Затем их стал занимать рояль. То был старый эраровский инструмент тысяча восемьсот десятого года, на котором Эжени де ла Виньер целых пятнадцать лет обучала детей музыке. В потускневшей коробке красного дерева струны вздыхали, звуки доносились глухо, словно издалека. Лазар, который не мог добиться от матери нового рояля, изо всех сил ударял по клавишам, пытаясь извлечь романтические аккорды, звучавшие у него в голове, и слегка подпевал себе, чтобы добиться желаемого результата. Вскоре эта страсть заставила Лазара злоупотреблять добротой Полины; он имел аудиторию, он демонстрировал перед ней свой репертуар на протяжении долгих послеобеденных часов; то были самые сложные пьесы, глазным образом еще непризнанные в ту пору произведения Берлиоза и Вагнера. При этом он напевал сквозь зубы все громче и громче, и под конец играл в такой же мере горлом, как и пальцами. В эти дни девочке было очень скучно, но она смирно сидела и слушала, боясь огорчить кузена.

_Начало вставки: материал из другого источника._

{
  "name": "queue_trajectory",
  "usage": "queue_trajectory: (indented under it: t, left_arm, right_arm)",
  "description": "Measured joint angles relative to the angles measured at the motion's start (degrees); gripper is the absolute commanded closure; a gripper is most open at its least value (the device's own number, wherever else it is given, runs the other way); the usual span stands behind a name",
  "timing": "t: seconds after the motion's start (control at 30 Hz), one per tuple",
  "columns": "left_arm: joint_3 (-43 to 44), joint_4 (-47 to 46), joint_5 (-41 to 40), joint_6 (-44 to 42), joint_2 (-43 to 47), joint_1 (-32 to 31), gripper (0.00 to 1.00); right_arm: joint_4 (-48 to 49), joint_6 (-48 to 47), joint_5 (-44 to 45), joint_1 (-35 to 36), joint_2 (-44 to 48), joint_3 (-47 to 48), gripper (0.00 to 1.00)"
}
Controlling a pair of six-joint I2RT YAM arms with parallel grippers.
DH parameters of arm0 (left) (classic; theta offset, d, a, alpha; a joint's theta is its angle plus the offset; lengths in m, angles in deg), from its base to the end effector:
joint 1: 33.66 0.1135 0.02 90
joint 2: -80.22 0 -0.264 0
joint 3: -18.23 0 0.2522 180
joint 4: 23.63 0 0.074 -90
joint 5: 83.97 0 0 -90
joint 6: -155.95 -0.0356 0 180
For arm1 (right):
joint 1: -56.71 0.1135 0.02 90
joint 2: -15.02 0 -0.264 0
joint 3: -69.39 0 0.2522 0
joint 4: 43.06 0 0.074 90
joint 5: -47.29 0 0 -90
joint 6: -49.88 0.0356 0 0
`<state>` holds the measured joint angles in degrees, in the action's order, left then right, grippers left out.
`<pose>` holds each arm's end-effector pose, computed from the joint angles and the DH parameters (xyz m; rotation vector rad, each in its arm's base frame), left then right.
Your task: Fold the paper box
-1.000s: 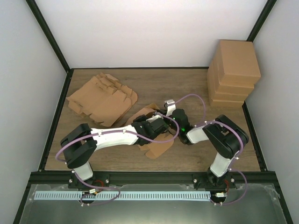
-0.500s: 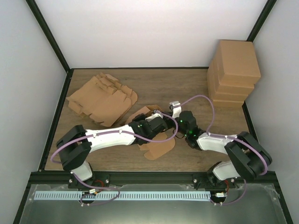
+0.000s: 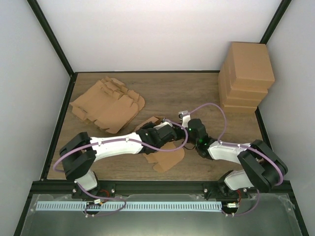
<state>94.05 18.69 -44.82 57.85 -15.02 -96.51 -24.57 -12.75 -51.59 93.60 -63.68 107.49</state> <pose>0.1741 -0.2789 0.2076 1.0763 1.9699 0.6829 0.2054 0.1610 0.1672 -0.2778 2.0408 0.8716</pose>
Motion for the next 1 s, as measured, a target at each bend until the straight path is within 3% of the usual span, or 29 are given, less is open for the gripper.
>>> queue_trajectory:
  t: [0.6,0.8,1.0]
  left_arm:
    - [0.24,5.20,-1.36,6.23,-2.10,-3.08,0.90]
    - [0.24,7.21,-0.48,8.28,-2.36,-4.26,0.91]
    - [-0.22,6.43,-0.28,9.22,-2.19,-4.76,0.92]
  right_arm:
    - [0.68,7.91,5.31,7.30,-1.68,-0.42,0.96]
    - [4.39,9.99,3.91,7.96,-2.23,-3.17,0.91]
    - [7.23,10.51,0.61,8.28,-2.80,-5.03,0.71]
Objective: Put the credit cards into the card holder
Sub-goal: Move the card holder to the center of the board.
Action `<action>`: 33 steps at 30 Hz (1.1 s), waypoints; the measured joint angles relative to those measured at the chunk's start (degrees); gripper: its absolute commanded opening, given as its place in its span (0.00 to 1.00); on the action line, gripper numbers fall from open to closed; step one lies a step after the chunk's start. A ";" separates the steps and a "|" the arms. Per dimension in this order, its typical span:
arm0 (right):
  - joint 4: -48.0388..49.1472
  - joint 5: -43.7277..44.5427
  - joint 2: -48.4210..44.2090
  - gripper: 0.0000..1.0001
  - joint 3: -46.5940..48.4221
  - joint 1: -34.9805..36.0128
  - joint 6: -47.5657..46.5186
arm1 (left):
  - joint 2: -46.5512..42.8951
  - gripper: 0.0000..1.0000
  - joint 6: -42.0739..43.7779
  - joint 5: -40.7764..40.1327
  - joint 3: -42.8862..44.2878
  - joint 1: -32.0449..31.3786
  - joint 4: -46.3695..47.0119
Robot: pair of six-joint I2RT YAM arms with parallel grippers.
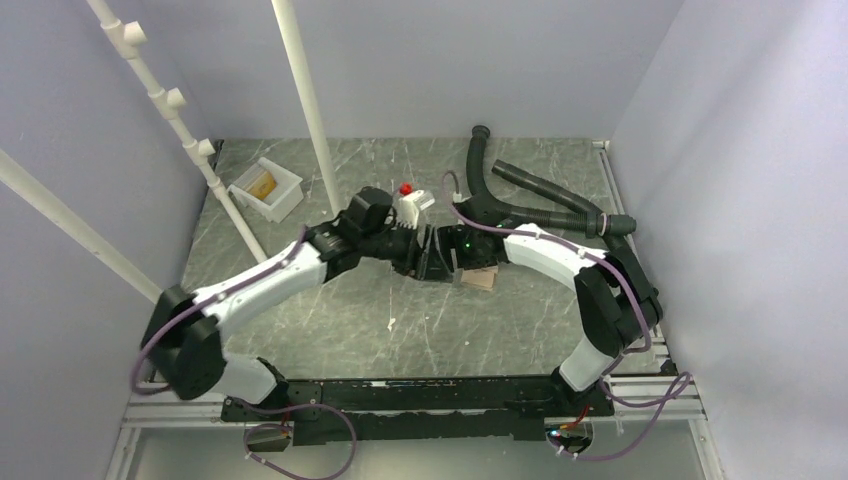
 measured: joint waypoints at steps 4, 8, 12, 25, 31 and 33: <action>-3.82 10.69 1.38 0.75 1.86 4.07 1.46 | -10.49 0.73 2.69 -2.86 -4.94 0.00 -4.00; -7.78 22.25 5.05 0.72 4.81 6.95 4.15 | -19.32 0.73 3.91 -6.71 -8.59 0.00 -7.91; -9.46 26.64 6.91 0.67 4.98 7.78 6.05 | -24.17 0.74 4.15 -9.40 -9.88 0.00 -10.84; -3.10 24.11 -1.84 0.49 -5.81 -8.98 13.64 | -31.28 0.75 5.14 -13.22 -11.47 0.00 -17.00; -3.82 20.37 -11.54 0.63 -14.19 -17.22 15.54 | -31.87 0.75 5.14 -13.38 -11.89 0.00 -17.07; -6.34 19.93 -14.34 0.74 -15.54 -17.51 15.96 | -31.74 0.75 5.16 -13.38 -11.89 0.00 -17.07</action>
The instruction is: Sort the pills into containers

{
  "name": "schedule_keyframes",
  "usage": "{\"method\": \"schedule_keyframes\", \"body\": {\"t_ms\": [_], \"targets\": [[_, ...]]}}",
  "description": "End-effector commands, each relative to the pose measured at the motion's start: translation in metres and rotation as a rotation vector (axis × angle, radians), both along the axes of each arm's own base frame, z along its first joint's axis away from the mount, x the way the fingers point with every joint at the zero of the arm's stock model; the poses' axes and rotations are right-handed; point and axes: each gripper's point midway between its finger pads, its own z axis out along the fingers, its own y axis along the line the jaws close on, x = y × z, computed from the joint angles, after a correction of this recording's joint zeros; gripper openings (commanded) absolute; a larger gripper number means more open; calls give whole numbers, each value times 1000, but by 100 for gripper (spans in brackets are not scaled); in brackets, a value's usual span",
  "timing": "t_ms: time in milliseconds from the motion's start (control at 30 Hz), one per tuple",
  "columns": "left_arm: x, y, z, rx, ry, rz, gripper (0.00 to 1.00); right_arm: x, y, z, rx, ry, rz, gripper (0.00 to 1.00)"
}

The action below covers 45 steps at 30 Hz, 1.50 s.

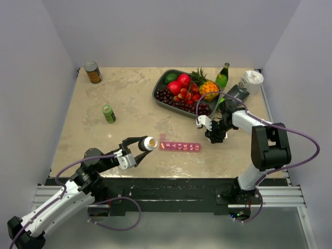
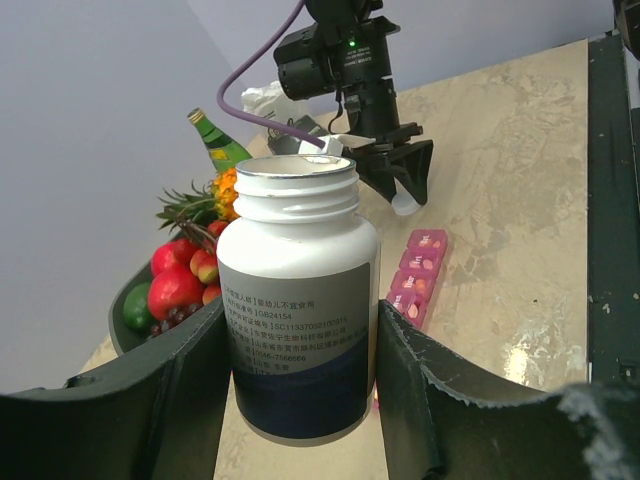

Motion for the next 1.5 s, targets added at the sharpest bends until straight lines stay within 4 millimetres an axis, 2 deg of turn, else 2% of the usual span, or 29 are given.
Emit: {"method": "schedule_keyframes", "body": {"t_ms": [0,100,233,300,333,500,533,633,933,1133,1467], "targets": [[-1,-2,10,-17,-41,-15,0,-8,-1,-7,0,46,-47,20],[-1,-3,8,-12,-31,-17,0,-8,4,9,31,36,-77,15],[-1,-5,5,-5,-18,-26,0,-5,17,51,110,-9,-92,10],[0,-7,2,3,-8,-30,0,-14,27,76,178,-9,-85,9],[0,-8,2,5,-5,-34,0,-12,32,88,204,-24,-78,9],[0,-14,-6,21,46,-60,0,-39,75,141,342,-39,6,9],[0,-20,-6,17,85,-83,0,-60,104,160,389,-34,81,9],[0,-26,-7,10,125,-105,0,-74,121,175,456,-4,131,9],[3,-39,-6,-28,192,-142,0,-98,141,204,549,39,232,9],[4,-48,-8,-29,209,-147,0,-106,147,210,576,60,263,9],[10,-70,-10,-8,234,-158,0,-119,173,220,576,97,355,9]]}}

Иногда их застигали сумерки, тогда Лазар, опьяненный звуками, делился с Полиной своими заветными мечтами. Он тоже станет гениальным музыкантом наперекор матери, наперекор всему миру. Еще в Кане, в лицее, скрипач, учитель Лазара, был поражен его музыкальными способностями и предсказал ему блестящее будущее. Лазар тайком брал уроки композиции, а теперь работал самостоятельно. Он уже задумал в общих чертах симфонию под названием «Земной рай»; одна часть даже написана: ангелы изгоняют Адама и Еву. Этот отрывок, торжественный и скорбный марш, Лазар как-то вечером согласился сыграть Полине. Девочка его одобрила, нашла, что это очень хорошо. Затем она стала спорить с кузеном. Конечно, очень приятно сочинять красивую музыку, но, может, разумнее с его стороны подчиниться воле родителей и стать префектом или судьей. Всех в доме удручал раздор между матерью и сыном; Лазар говорил о поездке в Париж и вступлении в консерваторию, а мать давала ему срок до октября месяца, когда наконец он должен будет избрать себе профессию, достойную порядочного человека. Девочка поддерживала этот план тетки, заявив ей своим спокойным и уверенным тоном, что берется переубедить кузена. Над этим посмеивались, а Лазар в ярости захлопнул крышку рояля, крича, что Полина — «паршивая мещанка».